Genetic Typing is a powerful forensic tool used for investigating criminal and paternity cases. Current methods for DNA profiling reduces sample consumption, multiple manipulation procedures, reduce the processing time, and also amplifies 16 different loci through multiplexing. DNA Typing increases the power of discrimination in the identification of profiles. Current methods are Polymerase Chain Reaction and Short Tandem Repeats (STR) Typing. Short Tandem Repeats have smaller product sizes, and the polymorphic nature of STRs makes them amenable to automation. Some of the samples are not amenable to STR typing due to low concentration of DNA samples or degradation. In order to overcome this issue, human mitochondrial DNA can be sequenced. Mitochondrial genome sequencing service is high, and only a few labs offer this service. The power of discrimination is very low in Mitochondrial DNA Typing.
One of the promising classes of genetic markers to type degraded or complex DNA samples containing a low level of DNA is Single Nucleotide Polymorphism (SNP). SNPs are base substitutions, insertions, or deletions that occur at a single position within the human genome. SNPs are abundant and occur every 100-300 base pairs along the DNA strand. The smaller product size is suitable for degraded DNA samples and can provide specific Identity about age, lineage, Identity, ancestry, and phenotype.
SNPs are not represented in the CODIS database, whereas STR loci are very well established. SNP significantly reduces the cost and enhances abilities to resolves samples containing more than one contributor. SNP does not replace STR typing, but it will be an additional tool in DNA Typing. There are several applications for SNP- Hybridization based method and Enzyme based method. SNP genotyping is commercially available in the SNapshot multiplex system. The reaction tube observes 10 SNPs at specific sites along with the DNA in the Snapshot multiplex system. The Snapshot multiplex system is a primer-based extension assay consists of a dideoxynucleotide (ddNTP) single-base extension of an unlabeled nuclear primer. Each primer binds to a complementary strand upstream of an SNP nucleotide, and DNA polymerase extends primer by one fluorescently labeled ddNTP to SNP nucleotide. Since ddNTP is missing the 3’OH end, no more dNTP can be added. The incorporated nucleotides can be detected using electrophoresis in ABI Genetic Analyzer and allow SNP alleles to be determined using Genemapper software.

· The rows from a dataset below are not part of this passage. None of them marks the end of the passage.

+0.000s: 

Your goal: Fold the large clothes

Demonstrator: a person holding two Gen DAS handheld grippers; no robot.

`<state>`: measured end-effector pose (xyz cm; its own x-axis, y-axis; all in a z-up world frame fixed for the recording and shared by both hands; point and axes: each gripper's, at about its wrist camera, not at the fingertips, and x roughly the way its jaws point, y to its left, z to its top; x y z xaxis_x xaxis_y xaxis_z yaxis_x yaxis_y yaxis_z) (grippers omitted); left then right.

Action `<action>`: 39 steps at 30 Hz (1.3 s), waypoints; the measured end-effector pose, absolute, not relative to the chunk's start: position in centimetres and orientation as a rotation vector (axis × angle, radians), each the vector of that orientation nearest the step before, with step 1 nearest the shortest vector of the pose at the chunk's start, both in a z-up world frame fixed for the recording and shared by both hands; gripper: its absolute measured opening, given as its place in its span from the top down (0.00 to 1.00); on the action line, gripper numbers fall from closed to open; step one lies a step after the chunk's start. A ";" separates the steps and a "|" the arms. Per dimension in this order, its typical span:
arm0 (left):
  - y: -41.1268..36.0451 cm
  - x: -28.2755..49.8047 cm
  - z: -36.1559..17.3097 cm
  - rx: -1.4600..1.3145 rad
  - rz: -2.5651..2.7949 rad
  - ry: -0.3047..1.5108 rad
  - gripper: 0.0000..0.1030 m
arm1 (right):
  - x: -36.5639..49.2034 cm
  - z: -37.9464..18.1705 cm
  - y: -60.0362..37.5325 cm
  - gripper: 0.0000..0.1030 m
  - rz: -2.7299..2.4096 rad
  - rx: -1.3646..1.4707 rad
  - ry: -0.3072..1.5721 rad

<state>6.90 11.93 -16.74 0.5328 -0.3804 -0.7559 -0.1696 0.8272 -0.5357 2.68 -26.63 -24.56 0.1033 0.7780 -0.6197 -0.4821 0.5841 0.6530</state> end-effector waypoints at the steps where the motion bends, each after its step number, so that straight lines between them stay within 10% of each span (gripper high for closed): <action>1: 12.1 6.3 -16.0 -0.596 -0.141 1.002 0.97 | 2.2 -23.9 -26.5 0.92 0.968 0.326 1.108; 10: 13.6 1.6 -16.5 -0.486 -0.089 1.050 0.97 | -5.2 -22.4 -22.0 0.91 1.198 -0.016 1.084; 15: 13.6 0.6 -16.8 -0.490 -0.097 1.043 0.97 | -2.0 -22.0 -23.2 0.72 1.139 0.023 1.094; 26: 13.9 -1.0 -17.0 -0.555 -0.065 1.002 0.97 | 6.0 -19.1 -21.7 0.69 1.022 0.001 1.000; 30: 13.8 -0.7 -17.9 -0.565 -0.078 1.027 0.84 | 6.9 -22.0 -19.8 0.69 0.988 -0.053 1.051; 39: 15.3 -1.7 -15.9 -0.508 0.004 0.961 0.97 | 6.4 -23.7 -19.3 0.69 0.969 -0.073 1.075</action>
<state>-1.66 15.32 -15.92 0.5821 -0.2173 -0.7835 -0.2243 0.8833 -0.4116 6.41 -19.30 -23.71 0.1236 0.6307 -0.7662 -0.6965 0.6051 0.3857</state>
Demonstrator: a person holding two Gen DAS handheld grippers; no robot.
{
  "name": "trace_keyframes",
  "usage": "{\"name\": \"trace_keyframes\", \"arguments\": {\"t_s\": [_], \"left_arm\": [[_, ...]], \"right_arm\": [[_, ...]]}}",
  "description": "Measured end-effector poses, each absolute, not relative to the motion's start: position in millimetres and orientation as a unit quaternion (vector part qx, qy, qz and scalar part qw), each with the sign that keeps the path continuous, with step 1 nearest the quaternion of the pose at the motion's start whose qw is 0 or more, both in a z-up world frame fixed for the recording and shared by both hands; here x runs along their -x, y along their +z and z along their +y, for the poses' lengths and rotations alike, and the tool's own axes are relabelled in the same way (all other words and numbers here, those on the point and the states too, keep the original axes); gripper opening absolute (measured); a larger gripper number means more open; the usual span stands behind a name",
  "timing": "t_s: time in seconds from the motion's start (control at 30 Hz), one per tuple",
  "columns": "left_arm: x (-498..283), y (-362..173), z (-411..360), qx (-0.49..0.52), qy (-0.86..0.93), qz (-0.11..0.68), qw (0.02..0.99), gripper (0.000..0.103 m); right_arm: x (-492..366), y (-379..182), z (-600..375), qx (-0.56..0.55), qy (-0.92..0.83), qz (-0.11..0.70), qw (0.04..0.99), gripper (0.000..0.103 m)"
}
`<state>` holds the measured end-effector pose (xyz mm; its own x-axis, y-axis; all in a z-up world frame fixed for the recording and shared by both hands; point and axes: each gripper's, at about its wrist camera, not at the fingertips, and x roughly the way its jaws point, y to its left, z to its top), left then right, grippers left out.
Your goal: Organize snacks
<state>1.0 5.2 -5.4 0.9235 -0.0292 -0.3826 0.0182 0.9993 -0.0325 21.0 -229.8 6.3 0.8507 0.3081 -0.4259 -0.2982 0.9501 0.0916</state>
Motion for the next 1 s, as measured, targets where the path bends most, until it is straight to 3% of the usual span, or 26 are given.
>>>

Novel SNPs can be detected using the LI-COR infrared DNA analyzer in human mitochondrial DNA and also in inbred strains. In one of the research studies two segments in the coding region of mitochondrial DNA (NADH dehydrogenase subunit 2 gene) and also hypervariable region were selected. These regions were sequenced, after amplication using forward primers and LI-COR’s IRDye™ labeled dideoxynucleotides. No unique SNPs seen in the hypervariable region. Two SNPs were seen in dehydrogenase gene and appeared to be of Asian
descent. In the other study researches used Smits et al. used enzymatic cleavage of heteroduplexes using the endonuclease
CEL I for SNP discovery. DNA was isolated from cell samples andwere subjected to PCR. The heteroduplexes cleaved with the endonuclease CEL I at the mismatched sites.
The purified products were separated and sequenced on the 4300 DNA Genetic Analyzer.
DNA is extracted from both questioned and reference samples and placed in tubes or 96-well plates for screening. During amplification, primers are labeled with a specific IRDye. After amplification, the heteroduplexes are cut at the mismatch sites by CEL I. (c) The cut strands are separated by electrophoresis in a genetic analyzer. SNPs in one fluorescence channel (IRDye 700) are confirmed by the presence of the opposite strand in the same lane in the other fluorescence channel (IRDye 800). Empty lanes indicate no genetic variation or SNPs present in the sample. SNP discovery using endonuclease CEL I.
There are four different categories of SNP that benefit the forensic community
Identity testing- This test identifies an individual based on evidentiary testing and mixtures and degraded DNA samples.
Ancestry Informative SNPs- These SNPs give a high probability of an individual’s ancestry being from one part of the world or derived from two or more areas of the world.
Phenotypic Informative SNPs- Phenotypic SNPs provide a high probability of predicting phenotype.
Lineage Informative SNPs- Lineage informative SNPs identify relatives with high probabilities than simple biallelic SNPs.
The purpose of this section provides an overview of Single Nucleotide polymorphism and the use in the Forensic community.